Just off the top of my head from the 2nd half of last season:

  • Norwich at home, brings on Hourihane, he scores we win
  • Watford at home, brings on Luiz, he scores, we go on to win turning around a 1-0 deficit
  • Newcastle away, brings on Elmo, he scores, we grab a point

Against Leicester the other week there was a slight adjustment with Barkley and McGinn that helped us play better 2nd half, i remember being at the Sheff Utd game in the championship where we came back from 3-0 down - he made a tactical switch in midfield in the 1st half when we were losing, and it did help.
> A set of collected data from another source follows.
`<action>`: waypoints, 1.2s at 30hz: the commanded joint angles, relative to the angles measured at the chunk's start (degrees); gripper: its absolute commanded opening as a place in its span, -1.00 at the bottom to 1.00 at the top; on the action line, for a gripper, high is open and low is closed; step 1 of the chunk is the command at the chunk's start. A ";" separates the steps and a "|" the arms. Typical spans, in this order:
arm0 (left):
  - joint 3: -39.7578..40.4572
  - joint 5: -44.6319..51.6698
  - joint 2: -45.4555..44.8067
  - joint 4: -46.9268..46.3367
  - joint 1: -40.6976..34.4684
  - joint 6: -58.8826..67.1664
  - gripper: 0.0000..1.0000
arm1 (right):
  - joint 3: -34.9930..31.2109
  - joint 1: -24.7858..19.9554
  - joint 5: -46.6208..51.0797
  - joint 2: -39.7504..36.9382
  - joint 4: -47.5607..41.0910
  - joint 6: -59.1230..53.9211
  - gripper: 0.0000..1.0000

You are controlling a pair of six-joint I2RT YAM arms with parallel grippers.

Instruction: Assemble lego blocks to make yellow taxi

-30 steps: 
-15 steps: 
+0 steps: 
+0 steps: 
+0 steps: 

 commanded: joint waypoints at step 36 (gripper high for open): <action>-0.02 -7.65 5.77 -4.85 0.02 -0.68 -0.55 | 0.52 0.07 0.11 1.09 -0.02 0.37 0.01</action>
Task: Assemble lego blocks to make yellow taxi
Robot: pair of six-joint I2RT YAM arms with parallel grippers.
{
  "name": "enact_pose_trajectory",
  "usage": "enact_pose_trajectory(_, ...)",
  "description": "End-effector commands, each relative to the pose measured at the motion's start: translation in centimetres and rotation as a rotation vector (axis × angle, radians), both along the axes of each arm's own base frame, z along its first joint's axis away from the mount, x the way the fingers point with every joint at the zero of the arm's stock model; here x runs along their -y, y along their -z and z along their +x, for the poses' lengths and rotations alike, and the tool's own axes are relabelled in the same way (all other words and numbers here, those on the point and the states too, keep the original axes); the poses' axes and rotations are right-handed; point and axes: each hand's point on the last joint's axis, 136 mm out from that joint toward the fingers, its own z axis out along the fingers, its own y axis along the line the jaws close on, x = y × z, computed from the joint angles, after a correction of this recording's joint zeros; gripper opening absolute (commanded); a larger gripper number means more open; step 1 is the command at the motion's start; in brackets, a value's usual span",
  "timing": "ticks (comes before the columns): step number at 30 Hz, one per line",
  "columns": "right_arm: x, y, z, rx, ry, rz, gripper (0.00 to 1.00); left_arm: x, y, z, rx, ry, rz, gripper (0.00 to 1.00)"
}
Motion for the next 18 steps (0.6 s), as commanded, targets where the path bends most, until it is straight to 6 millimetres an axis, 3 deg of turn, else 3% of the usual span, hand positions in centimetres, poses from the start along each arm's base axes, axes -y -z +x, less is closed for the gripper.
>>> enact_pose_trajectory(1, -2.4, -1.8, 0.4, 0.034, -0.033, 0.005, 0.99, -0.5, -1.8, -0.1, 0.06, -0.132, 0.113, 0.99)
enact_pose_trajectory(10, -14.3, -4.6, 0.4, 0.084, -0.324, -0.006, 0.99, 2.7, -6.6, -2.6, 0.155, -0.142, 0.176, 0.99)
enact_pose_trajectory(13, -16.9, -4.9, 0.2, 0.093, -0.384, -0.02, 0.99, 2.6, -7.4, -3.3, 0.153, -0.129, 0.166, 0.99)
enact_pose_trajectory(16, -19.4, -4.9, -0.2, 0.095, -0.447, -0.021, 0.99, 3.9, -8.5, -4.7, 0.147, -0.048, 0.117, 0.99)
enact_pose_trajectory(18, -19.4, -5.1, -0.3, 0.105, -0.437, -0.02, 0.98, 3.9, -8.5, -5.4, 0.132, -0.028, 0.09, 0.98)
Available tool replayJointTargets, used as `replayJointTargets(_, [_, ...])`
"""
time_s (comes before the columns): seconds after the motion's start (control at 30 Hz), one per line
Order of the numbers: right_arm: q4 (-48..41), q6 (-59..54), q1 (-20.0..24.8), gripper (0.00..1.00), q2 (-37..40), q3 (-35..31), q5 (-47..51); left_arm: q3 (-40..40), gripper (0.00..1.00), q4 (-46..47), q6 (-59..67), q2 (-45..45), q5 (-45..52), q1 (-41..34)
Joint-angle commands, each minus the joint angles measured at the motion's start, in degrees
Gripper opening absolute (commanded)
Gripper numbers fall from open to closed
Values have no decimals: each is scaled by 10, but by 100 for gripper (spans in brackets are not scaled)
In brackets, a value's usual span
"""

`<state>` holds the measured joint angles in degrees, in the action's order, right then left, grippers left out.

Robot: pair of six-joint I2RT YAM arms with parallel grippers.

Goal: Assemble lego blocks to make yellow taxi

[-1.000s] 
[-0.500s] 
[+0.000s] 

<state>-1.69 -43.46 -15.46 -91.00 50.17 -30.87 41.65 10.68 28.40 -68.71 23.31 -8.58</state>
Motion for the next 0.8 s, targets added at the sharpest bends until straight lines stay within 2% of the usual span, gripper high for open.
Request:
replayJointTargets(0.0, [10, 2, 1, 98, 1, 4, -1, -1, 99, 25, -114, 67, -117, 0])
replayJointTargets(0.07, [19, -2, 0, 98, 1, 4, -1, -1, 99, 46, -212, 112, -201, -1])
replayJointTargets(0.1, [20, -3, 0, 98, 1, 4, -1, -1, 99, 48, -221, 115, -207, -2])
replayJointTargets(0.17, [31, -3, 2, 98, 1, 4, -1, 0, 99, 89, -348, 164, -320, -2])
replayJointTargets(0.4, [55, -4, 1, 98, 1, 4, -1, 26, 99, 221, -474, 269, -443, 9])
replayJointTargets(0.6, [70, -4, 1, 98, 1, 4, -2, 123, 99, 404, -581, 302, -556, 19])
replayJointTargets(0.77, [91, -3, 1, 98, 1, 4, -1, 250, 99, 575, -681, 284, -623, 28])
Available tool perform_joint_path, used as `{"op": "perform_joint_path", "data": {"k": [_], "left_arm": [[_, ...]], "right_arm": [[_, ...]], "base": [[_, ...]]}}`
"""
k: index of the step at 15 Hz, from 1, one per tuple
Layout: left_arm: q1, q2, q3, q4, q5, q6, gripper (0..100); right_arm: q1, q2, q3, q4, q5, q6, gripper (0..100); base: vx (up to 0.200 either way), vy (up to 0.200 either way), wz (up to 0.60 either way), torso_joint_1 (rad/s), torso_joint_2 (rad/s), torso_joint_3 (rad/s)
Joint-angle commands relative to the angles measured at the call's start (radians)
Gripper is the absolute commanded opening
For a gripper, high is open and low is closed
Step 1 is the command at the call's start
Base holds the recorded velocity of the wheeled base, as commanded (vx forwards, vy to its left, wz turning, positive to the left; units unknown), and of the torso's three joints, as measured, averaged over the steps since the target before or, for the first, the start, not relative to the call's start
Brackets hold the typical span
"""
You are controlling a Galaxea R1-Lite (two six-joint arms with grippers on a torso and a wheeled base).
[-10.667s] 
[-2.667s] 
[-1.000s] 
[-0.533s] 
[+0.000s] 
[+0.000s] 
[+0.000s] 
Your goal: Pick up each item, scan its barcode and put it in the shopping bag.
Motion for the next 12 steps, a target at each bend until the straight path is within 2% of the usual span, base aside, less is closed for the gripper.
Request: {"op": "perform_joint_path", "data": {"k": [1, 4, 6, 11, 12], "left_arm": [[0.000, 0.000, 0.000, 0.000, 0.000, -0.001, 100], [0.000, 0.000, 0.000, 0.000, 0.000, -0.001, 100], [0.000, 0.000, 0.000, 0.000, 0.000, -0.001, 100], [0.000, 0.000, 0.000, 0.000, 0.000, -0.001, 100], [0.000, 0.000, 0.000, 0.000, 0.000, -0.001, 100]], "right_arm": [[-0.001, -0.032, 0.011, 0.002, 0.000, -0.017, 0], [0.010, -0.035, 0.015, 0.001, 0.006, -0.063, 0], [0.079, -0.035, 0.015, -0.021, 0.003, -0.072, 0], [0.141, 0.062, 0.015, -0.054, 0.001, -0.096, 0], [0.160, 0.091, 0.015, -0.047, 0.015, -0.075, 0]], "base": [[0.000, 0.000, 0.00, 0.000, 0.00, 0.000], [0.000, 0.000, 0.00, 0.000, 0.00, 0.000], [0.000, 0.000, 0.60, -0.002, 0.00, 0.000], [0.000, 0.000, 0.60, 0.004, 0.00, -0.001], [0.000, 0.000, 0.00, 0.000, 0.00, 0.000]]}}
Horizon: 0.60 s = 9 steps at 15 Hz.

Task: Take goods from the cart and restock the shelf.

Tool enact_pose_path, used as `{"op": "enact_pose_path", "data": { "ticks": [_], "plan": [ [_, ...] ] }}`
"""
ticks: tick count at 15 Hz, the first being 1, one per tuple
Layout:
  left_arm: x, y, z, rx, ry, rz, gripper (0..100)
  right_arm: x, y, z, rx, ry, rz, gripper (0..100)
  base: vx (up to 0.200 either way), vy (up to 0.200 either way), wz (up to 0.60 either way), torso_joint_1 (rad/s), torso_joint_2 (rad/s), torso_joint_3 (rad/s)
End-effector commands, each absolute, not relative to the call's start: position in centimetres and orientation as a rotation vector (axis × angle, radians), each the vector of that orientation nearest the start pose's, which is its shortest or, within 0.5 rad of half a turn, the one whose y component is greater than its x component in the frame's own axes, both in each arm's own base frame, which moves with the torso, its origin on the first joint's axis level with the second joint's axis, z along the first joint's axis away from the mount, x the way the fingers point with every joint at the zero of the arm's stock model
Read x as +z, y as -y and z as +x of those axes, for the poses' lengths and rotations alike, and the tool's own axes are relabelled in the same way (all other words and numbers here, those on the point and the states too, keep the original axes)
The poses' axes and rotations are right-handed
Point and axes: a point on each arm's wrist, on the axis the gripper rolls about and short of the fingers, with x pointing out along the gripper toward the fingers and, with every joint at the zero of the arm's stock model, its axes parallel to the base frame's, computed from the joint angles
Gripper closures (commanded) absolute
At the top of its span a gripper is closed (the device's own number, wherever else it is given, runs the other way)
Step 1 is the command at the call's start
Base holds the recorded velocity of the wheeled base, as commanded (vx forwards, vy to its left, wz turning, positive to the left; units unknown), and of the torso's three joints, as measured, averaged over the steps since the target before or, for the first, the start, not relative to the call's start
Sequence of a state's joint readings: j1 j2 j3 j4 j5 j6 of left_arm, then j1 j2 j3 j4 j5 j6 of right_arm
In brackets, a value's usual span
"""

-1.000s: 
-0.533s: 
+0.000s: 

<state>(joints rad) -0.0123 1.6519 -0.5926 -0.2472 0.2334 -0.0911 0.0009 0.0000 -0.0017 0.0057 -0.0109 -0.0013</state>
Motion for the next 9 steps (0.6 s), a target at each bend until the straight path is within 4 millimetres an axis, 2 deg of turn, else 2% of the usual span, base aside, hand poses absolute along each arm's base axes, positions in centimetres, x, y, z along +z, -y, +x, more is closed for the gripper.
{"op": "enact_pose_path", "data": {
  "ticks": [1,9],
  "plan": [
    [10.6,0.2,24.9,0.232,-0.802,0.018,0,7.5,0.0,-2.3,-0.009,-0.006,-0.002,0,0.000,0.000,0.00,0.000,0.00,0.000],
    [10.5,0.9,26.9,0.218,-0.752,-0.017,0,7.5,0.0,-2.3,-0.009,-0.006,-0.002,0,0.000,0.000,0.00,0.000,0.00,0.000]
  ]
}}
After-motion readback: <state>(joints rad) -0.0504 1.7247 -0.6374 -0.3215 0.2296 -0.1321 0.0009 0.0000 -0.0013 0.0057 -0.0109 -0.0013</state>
Could he use subs a bit better and a bit quicker in general? Absolutely, there's been times fresh legs have been required and not making changes has cost us, but then in slight mitigation our depth on the bench was poor last season.

The knock of 'no plan b, can't make in game adjustments' is one that is probably seen on every message board of every sports team tbh. As @Zatman said, it is a bit of a myth. For every in game change that actually works, you are looking at a lot more that ultimately have no effect.

Not directed at you @Enda, but i've never seen a game so over analysed as the Leeds one. Sometimes you just play shit; you look lethargic, not on it, and you get punished.

For all the praise that Bielsa is getting, he is someone who sticks rigidly to his plan - and then his teams burn out. Smith is often criticised for his teams being streaky and long bad runs - Bielsa went on a run of 1 win in 11 games over the Xmas period last season with a team that was pretty overpowered for the Championship. As well as his teams can play, as good as they look pressing and putting in so many miles more than the opposition at the start of the season, is that actually overall good management long term if you come up short at the business end of the season? Because that has happened several times with him.  

Its a really good point.....both of them.